[TASK INPUTS]
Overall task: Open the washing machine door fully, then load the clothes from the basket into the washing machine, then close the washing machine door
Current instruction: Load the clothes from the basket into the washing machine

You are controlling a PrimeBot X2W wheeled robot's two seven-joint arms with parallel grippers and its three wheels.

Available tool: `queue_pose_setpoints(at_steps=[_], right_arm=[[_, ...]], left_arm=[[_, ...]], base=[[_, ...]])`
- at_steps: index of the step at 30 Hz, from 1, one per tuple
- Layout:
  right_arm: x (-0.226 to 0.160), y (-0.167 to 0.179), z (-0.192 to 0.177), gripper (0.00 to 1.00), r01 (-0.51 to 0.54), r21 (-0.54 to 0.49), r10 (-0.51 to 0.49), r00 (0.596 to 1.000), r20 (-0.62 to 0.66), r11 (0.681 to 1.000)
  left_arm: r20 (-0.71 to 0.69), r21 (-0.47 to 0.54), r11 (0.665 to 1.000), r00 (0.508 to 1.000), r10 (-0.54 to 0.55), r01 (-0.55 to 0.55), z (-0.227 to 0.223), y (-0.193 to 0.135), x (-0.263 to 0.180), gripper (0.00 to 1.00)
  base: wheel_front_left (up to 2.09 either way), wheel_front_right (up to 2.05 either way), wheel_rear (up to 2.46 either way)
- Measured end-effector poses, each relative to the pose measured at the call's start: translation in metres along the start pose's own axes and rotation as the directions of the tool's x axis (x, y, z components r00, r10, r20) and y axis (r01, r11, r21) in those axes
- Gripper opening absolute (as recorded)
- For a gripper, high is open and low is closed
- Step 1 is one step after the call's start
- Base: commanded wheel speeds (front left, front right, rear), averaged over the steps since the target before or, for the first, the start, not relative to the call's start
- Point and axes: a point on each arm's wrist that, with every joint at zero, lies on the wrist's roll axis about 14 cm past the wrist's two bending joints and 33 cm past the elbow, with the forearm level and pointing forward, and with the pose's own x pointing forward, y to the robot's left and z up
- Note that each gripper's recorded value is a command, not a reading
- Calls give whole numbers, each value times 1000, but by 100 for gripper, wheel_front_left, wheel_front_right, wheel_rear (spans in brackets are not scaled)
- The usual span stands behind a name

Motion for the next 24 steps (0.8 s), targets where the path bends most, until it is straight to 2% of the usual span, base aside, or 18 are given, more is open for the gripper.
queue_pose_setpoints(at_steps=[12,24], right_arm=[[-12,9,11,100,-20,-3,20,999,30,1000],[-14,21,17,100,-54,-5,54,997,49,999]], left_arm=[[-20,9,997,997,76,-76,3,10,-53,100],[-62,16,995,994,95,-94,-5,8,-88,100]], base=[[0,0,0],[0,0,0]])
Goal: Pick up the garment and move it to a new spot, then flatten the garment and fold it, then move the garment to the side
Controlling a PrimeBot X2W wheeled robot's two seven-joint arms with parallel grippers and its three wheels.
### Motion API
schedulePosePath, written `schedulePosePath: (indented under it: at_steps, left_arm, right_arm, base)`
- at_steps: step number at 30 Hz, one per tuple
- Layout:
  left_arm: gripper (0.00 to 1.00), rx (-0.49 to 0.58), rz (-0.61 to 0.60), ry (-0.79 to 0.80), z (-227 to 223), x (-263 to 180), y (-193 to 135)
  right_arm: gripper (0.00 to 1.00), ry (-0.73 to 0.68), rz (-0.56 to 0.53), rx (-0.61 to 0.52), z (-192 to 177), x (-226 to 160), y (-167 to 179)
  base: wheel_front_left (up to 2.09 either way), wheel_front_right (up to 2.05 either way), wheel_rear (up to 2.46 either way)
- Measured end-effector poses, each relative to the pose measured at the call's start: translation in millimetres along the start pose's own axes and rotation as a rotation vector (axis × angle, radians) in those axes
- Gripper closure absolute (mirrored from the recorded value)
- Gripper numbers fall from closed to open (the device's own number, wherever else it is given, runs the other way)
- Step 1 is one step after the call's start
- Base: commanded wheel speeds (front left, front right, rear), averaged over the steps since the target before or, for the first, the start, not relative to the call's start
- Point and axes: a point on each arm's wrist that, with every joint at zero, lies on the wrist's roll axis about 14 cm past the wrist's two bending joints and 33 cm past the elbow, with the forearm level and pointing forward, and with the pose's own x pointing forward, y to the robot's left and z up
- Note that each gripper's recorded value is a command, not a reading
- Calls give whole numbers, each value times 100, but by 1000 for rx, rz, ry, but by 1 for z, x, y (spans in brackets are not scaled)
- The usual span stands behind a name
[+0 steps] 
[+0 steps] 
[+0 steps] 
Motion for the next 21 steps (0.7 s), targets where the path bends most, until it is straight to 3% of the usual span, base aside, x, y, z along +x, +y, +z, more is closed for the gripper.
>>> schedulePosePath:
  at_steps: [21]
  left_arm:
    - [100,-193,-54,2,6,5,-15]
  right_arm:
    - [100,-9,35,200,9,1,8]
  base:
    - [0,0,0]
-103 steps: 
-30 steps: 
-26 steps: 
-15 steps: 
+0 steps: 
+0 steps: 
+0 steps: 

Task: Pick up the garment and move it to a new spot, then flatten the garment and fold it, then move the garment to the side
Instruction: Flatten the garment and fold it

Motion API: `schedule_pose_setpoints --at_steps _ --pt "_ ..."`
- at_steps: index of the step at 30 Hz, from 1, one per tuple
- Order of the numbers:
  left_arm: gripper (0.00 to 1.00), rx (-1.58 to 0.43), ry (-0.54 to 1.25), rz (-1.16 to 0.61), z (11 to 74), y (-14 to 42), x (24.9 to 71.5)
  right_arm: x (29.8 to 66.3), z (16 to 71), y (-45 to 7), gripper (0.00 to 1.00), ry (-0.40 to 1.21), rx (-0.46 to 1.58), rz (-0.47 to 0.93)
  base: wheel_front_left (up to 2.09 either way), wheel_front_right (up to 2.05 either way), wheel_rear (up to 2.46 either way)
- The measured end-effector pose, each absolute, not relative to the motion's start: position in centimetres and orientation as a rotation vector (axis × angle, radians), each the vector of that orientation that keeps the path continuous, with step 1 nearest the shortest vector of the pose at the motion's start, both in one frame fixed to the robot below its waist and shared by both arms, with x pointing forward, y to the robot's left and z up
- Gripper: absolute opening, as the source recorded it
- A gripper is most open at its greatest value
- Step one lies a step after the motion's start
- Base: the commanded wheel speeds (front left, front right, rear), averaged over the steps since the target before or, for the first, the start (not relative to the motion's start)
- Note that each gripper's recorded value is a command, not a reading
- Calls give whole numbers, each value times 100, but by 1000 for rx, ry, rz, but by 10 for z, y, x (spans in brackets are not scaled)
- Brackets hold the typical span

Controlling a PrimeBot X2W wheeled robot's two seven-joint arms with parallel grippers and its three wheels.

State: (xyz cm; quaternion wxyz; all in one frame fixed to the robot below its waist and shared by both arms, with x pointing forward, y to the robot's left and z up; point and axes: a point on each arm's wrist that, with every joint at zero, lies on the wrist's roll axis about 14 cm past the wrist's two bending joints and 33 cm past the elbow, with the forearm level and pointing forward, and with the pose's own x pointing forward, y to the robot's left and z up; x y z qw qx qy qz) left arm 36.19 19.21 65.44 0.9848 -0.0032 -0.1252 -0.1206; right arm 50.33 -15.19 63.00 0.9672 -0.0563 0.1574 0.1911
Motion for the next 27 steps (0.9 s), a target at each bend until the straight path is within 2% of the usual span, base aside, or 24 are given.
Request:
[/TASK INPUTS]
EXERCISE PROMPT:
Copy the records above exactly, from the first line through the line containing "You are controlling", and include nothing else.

YOUR RESPONSE:
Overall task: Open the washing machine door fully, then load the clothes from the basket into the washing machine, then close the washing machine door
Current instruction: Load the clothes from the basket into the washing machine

You are controlling a PrimeBot X2W wheeled robot's two seven-joint arms with parallel grippers and its three wheels.

There is no more to add to the answer.